I disagree with Vittorio about not needing shared ownership of resources and, while I dislike the implementation of shared_ptr
, it can be made to work just fine.
You want shared ownership because, of course, multiple game objects might be using the same resource. More importantly, if you have multiple levels and want to minimum level loading, you need some way to compute the union and intersection of resources needed by both.
One way to do this, which does require something more than just a shared_ptr
, is to allow "loading" a level without resources and letting it take shared ownership of resources it needs. Then unload the old level, removing its ownership. Then, for any resource that still has ownership active but isn't loaded, load the resource.
For a resource A needed by levels 1 and 2, the reference count goes something like:
load level 1
ref=1
load A
load level 2
ref=2
unload level 1
ref=1
For a resource B used by only level 1, it goes like:
load level 1
ref=1
load B
load level 2
ref=1
unload level 1
ref=0 (removed)
And a resource C used by only level 2, it goes like:
load level 1
ref=0 (implicit, as no resource C exists)
load level 2
ref=1
unload level 1
load C
One method might be to have a layer of indirection. You store shared_ptr
to a ResourceHolder
. These holders are also in a list of some kind.
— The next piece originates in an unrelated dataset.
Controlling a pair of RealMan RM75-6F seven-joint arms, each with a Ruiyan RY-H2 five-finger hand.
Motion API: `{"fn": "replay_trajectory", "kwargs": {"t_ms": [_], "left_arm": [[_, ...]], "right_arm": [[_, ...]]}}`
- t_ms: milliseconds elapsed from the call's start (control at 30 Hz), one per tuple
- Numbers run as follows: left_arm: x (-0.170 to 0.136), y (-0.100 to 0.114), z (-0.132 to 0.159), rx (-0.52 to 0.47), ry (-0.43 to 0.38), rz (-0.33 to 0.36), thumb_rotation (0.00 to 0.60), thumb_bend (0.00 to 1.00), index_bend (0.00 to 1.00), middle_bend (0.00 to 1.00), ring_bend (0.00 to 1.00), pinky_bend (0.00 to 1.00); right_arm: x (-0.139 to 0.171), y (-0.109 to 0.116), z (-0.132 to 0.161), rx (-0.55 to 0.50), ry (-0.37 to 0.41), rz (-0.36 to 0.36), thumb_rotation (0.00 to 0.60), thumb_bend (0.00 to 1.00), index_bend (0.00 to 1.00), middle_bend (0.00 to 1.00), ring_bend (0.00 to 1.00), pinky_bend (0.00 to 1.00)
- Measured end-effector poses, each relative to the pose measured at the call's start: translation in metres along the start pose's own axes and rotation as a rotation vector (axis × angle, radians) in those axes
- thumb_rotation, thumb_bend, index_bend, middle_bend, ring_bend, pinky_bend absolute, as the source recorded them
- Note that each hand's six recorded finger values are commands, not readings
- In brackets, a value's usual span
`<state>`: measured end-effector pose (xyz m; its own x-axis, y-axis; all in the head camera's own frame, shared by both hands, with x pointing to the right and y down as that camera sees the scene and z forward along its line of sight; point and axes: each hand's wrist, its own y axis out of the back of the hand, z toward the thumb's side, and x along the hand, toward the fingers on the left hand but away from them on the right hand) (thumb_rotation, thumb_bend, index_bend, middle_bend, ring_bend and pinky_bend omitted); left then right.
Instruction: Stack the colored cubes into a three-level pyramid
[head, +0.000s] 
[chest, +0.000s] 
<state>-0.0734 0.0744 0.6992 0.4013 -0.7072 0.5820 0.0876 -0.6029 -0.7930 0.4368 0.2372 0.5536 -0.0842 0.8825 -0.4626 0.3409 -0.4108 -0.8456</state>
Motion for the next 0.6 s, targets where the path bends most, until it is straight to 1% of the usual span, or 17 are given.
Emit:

When loading a level, you create and hold on to these ResourceHolder
objects. They contain a unique_ptr
to the actual resource (initially nullptr
) and the path or other information needed to eventually load the item.
After loading the new level and unloading the old, you can then iterate through the list of live ResourceHolder
objects, find any that have a nullptr
handle to the actual resource, and then load it. When the shared_ptr
to a ResourceHolder
hits a ref count of 0 and unloads it, it also naturally frees the resource, and you should ensure that it removes itself from the list of live resources.
You can do much better than shared_ptr
but it's a perfectly fine place to start to get up and running. Optimize it into something better later on once you have a working game.